Written by Erik Cassano

Erik Cassano
Great column this morning from Papa Cass that I could not agree more with. His take? The Cavs are getting unfairly criticized for what most fans see as a disappointing off-season. Cassano argues that the Cavs are the only team in this town doing things right, yet still struggle to garner the blind loyalty that the Browns and Indians recieve from the fans.  Visit the Papa Cass weblog at http://papacass.blogspot.com/

I'll say it like I've said it dozens of times before: I'll never understand the forgiveness of Cleveland sports fans.

The Browns jump off a high bridge every fall, and we are right there with an air cushion and supportive pat on the back.

The Indians and Cavaliers scrimp and save with the best of intentions, and might even put the semblance of a competitive team on the playing surface, and the instant they do something short of landing a superstar, we are right there to chastise them and mock their management.

This year is no exception.

While the Browns prepare to bend over and take it hard in the posterior once again, the Cavaliers have quietly pieced together a solid offseason that should make this team noticeably improved over last year.

The Cavs reward? To have a myriad of journalists, bloggers and barroom pulpit bangers carry on about what a disaster their backcourt is.

Excuse me, what team was it that made it to the second round of the playoffs a year ago? I don't remember it being the Browns.

But the Cavs, just like their Gateway complex-mates, always have their shortcomings magnified and their successes contorted as questionable moves at best, outright failures at worst.

All this while the orange and brown clown car down on the lakefront is constantly genuflected toward like some great symbol of Cleveland sports.

The same people who deride David Wesley as too old, Eric Snow as old and untalented, Damon Jones as a catch-and-shoot stiff, Shannon Brown as too young, Larry Hughes as too fragile, Drew Gooden as too airheaded, Zydrunas Ilgauskas as a big, white Euro-stiff and Anderson Varejao as all hair, no game are the same people who honestly, in their heart of hearts, believed that the signings of Joe Jurevicius, LeCharles Bentley and the drafting of Charlie Frye were going to signal a new era of Browns dominance.

My message to all Cleveland sports fans: get your heads out of your orange and brown butts and realize where your bread is buttered.

The Browns are nowheresville. They aren't going up the standings anytime soon. They have no star players. They have a coaching staff with very shaky game-planning skills. They have a roster of players who can't stay healthy. If you keep expecting them to win, you will go to bed most Sundays with a throbbing headache and wake up Monday morning with a hangover. That's a fact of life. You'd better start repeating it until you believe it.

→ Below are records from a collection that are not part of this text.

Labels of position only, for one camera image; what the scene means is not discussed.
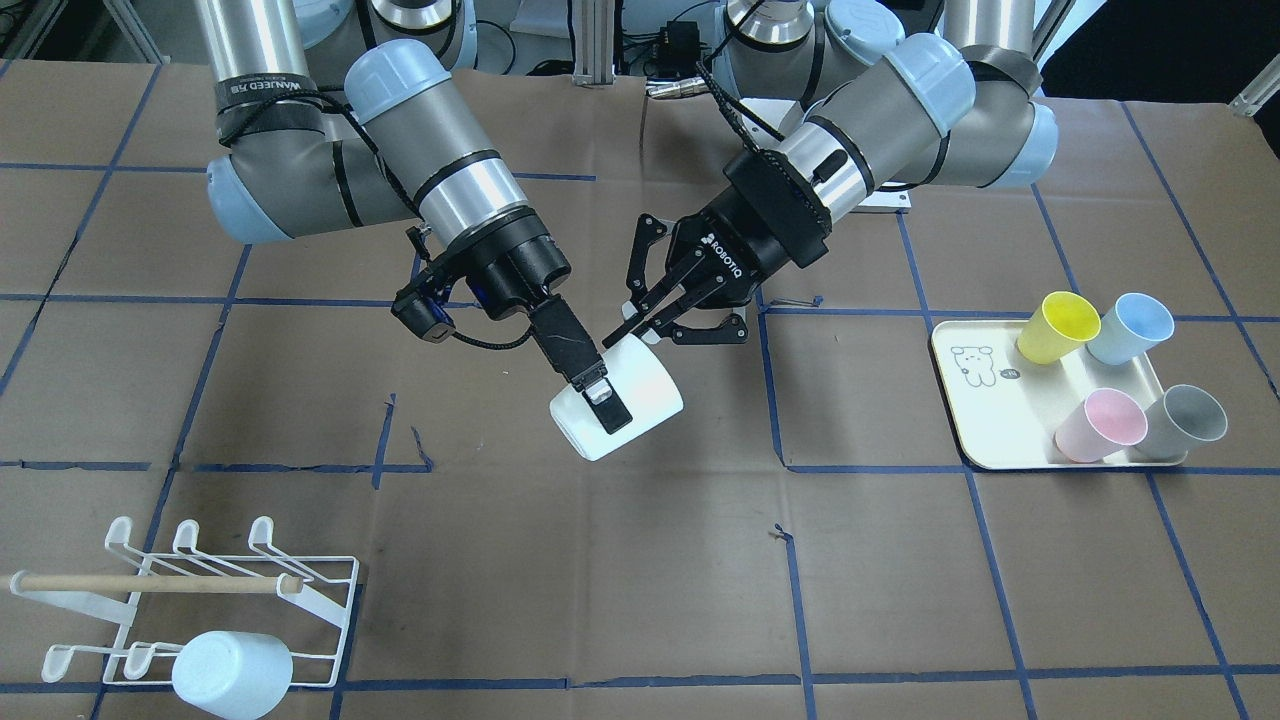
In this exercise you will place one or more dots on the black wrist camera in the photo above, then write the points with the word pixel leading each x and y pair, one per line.
pixel 422 315

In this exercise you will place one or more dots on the grey plastic cup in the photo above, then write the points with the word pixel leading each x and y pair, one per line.
pixel 1184 418

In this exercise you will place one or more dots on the pink plastic cup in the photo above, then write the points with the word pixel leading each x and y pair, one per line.
pixel 1105 421

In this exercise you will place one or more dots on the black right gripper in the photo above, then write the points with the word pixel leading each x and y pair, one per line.
pixel 525 268

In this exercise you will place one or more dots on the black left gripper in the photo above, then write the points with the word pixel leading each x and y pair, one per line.
pixel 728 250

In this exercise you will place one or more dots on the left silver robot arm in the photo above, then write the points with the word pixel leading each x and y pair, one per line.
pixel 833 104

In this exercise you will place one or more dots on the white wire cup rack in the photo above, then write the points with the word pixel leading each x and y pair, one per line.
pixel 159 600

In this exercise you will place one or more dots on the cream serving tray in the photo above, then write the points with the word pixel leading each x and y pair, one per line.
pixel 1006 408

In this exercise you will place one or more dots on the white plastic cup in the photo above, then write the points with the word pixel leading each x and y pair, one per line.
pixel 643 396

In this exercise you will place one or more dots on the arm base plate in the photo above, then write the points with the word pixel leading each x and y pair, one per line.
pixel 894 199

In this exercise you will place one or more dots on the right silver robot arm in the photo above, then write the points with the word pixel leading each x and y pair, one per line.
pixel 401 144

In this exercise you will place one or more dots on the light blue plastic cup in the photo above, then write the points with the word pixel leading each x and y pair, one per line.
pixel 234 675

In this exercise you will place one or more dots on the yellow plastic cup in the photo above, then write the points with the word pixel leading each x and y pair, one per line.
pixel 1062 322

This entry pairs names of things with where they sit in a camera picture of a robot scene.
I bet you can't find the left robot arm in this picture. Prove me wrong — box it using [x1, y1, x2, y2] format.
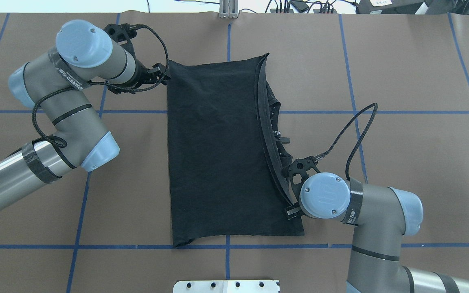
[0, 19, 169, 211]

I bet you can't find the aluminium frame post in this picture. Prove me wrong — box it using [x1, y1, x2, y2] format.
[219, 0, 239, 19]

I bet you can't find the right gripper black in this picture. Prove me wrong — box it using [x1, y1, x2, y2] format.
[282, 156, 321, 220]

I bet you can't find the black graphic t-shirt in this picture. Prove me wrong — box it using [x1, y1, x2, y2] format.
[167, 54, 305, 247]

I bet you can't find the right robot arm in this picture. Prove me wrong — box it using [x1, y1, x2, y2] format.
[282, 155, 469, 293]

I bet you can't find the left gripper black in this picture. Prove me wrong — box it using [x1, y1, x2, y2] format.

The Cavs are the team with the superstar. The Cavs are the team that won a playoff series. The Cavs are the team that got their superstar inked to a contract extension this summer. The Cavs are the team that got their starting power forward wrapped up below market value last month. If any team in this town makes a move, the Cavs are the team that deserves to be lauded, not needled.

The Cavs have faults, sure. They don't have the perfect backcourt. But having a glut of guards is not a signal that Danny Ferry doesn't know what he's doing. On the contrary, with the contracts of Wesley, Sasha Pavlovic, Eddie Basden and Stephen Graham set to partially or totally expire within the next year, it's a sign Ferry is indeed doing things right.

Signing declining players like Jurevicius and Ted Washington to multiyear deals, now that's what deserves to be greeted with folded arms and a stern glare.